Experts are warning that the political situation in Greece has become "critical" with left-wing, anti-bailout party Syriza forecast to grab the largest share of votes in this month's snap general election.
Ahead of the election on January 25, opinion polls point to a Syriza victory. However, while investors know the current coalition government will work to ensure Greece remains on the right track and stick to the spending and reform measures laid out in the country's bailout program, Syriza remains a highly risky unknown quantity.
"The situation in Athens is quite critical at the moment because we see that a new government and new party could be in power, according to the polls but markets don't know the economic program of Syriza," Nikolaos Georgikopoulos, visiting research professor at the NYU Stern School of Business, told CNBC Monday.
"This uncertainty could have an effect on the economy, especially in Greece where the economy is still fragile," he said, adding that the possibility of a Greek exit from the euro zone should be taken "very seriously."
Syriza holds the lead against Prime Minister Antonis Samaras' New Democracy party in nine opinion polls published in the Greek media over the weekend.
Collating the reports, the Wall Street Journal reported Sunday that the polls showed that Syriza party could win the vote by a margin of between 2.7 and 8 percentage points, though with most of them showing a difference of around 3 percentage points on average. A tenth poll in a pro-Syriza newspaper gave the party an 8 percentage-point lead.
Greece is more stable economically now than in 2012, following several bailouts totaling 240 billion euros ($283 billion) and the implementation of tough cost-cutting measures. However, the cuts imposed by the Troika of organizations – Greece's fellow European countries, the European Central Bank and the International Monetary Fund -- have proved very unpopular with the Greek people.
This has helped Syriza -- which campaigns on an anti-austerity platform -- gain voters. Syriza has always said it would seek to renegotiate Greece's bailout agreement but any disagreement with international lenders could push Greece dramatically out of the euro zone.
Although Greece finally exited six years of recession last year there are fears, then, that a Syriza win could severely damage the country's fledgling economic recovery.

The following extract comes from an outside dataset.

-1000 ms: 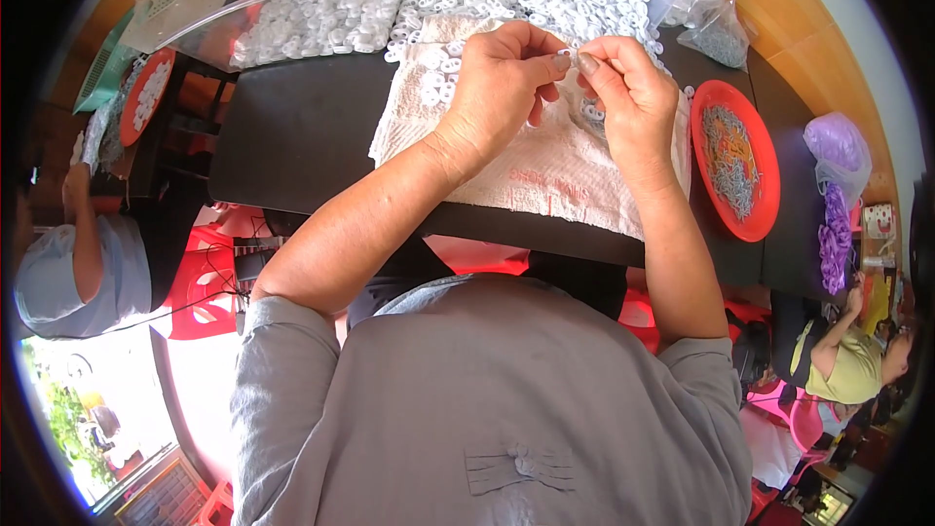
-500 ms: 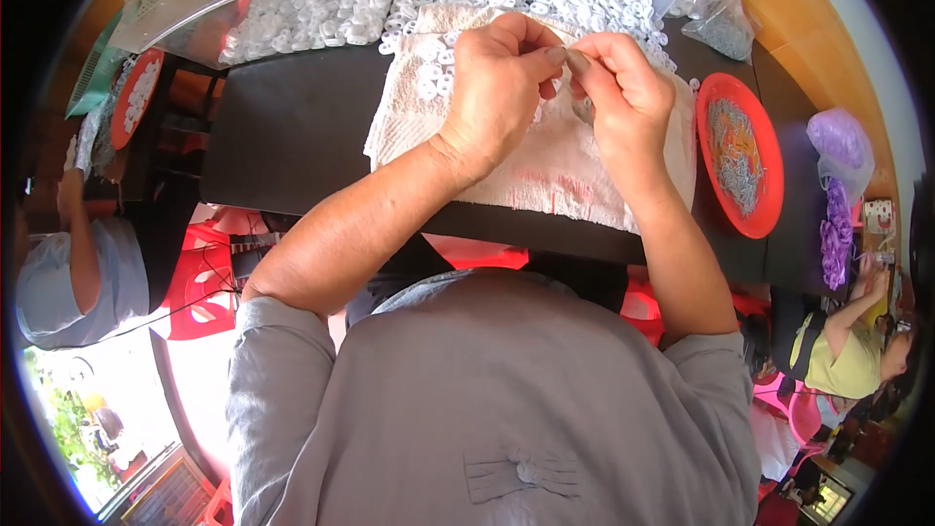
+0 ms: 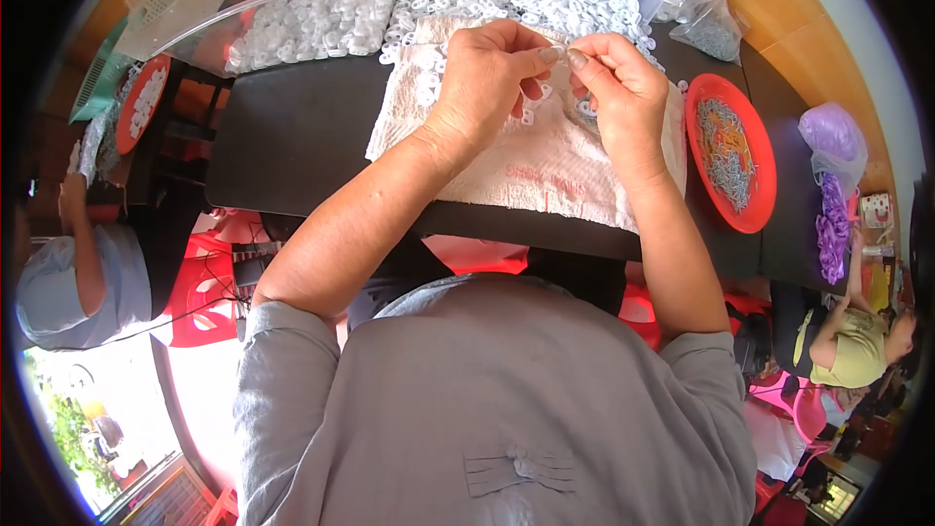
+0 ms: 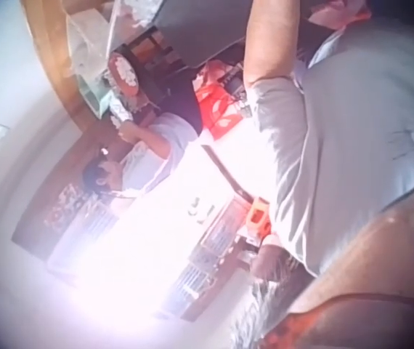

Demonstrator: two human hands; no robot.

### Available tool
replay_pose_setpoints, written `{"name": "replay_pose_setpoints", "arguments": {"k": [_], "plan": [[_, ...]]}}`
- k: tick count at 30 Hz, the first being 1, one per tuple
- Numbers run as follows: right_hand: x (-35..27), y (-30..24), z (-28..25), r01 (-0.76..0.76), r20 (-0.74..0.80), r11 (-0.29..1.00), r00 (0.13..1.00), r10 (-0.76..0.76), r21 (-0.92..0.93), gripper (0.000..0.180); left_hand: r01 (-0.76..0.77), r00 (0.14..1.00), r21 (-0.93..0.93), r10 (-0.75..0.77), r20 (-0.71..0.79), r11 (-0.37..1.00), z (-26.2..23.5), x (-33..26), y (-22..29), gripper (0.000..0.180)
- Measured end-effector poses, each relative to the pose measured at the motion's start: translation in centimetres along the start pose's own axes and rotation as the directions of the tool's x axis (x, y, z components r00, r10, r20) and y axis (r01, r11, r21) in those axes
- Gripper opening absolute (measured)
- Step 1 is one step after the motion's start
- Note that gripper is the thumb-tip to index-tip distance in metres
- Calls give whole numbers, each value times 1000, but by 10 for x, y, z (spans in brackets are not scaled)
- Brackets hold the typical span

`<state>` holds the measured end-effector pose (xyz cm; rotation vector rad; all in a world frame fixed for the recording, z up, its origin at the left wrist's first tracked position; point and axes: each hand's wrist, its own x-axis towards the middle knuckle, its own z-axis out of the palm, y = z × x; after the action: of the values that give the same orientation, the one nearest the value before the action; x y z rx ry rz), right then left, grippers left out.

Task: Assembling small white plastic hardware components by hand at a workbench.

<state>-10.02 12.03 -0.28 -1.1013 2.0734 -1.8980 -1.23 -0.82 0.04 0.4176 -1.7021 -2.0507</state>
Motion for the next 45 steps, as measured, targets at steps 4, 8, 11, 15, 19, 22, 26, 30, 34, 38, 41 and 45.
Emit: {"name": "replay_pose_setpoints", "arguments": {"k": [4,8,11,15,19,22,26,30,34,38,41,45], "plan": [[0,2,-1,48,19,997,999,-47,-58,5,-3,1000,74,1,24,997,-1,0,0,8],[-2,-1,2,-24,30,1000,999,24,-2,4,-46,999,73,45,11,996,1,-1,-3,7],[-3,-7,6,-106,61,987,993,99,118,5,-67,998,41,67,-15,997,5,-4,-3,7],[-2,-5,9,-59,60,983,997,49,172,7,-83,996,36,84,-25,996,2,-2,-2,7],[6,-9,5,13,-3,999,1000,-13,48,11,-99,994,-32,97,-52,995,-4,6,8,8],[15,8,-8,138,-51,985,988,-144,-105,13,-277,939,-196,222,-263,941,-27,19,14,9],[15,11,-10,161,43,933,987,-155,-323,14,-259,920,-243,163,-356,935,-46,34,2,4],[13,-4,4,332,293,719,938,-184,-611,11,-240,925,-191,164,-344,952,-41,29,4,7],[20,5,15,456,410,561,886,-216,-691,13,-185,941,-186,119,-317,965,-32,22,10,6],[21,-1,28,434,463,559,881,-99,-707,12,-149,948,-160,95,-303,976,-29,21,12,5],[24,6,29,427,479,571,875,-66,-701,11,-128,947,-135,81,-310,982,-32,26,6,5],[18,7,15,375,467,671,883,-48,-640,12,-132,956,-175,78,-284,976,-33,28,3,6]]}}
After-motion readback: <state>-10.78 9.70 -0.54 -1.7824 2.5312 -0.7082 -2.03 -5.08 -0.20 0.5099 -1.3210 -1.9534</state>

Speaking to CNBC from Athens, Georgikopoulos said that Syriza's economic policy could be determined by either the more radical or moderate elements within the party, though he hoped that the latter would prevail.
"I hope the moderates will be in charge and they will think that the economy cannot sustain more volatility and turbulence." He added that Syriza should agree it economic program with the troika of international lenders – the European Commission, European Central Bank and International Monetary Fund – and how they will keep Greece's economy on track.
"I hope a new government will think twice about the future of Greece - and the future of Greece is in the euro zone."
Not everyone is so keen to keep Greece in the euro zone at all costs.
One of Germany's leading economists and the head of the influential Ifo economic research institute in Germany, Hans Werner-Sinn, said on Sunday that Greece needed a devaluation of the currency, a temporary Greek exit and a haircut on its debts.
Calling for an international debt conference on Greece, Sinn said in a statement on Sunday that for Greece "to get back on its feet economically and become competitive again" "this calls for a devaluation of its currency, thus a temporary euro exit, which, in turn, calls for a haircut," he said.
Greece will never be in a position to repay its debts in any case and its government is already facing the threat of another insolvency, just like back in 2012, Sinn warned in the statement.
Kit Juckes, global head of Foreign Exchange Strategy at Societe Generale, agreed that a Greek exit – or "Grexit – would be "one possible solution" to the country's political and economic problems but he thought it an unlikely outcome. Rather, he believed the election result would lead to more wrangling between Greece and its lenders over the country's bailout.
"There has been some kind of assumption at least at some level in markets that Syriza win, they refuse to work with the troika and the Germans force them out and it's a disaster and if they don't win, then it's ok -- but it's going to be much, much, much more complicated than that."
Juckes believed that a Syriza win would not see Europe walk away from Greece, saying that there would have to be a deal between international lenders and Greece to soften austerity measures.
"I think what we'll see is a Syriza win, followed by torturous negotiations (between the party and troika)."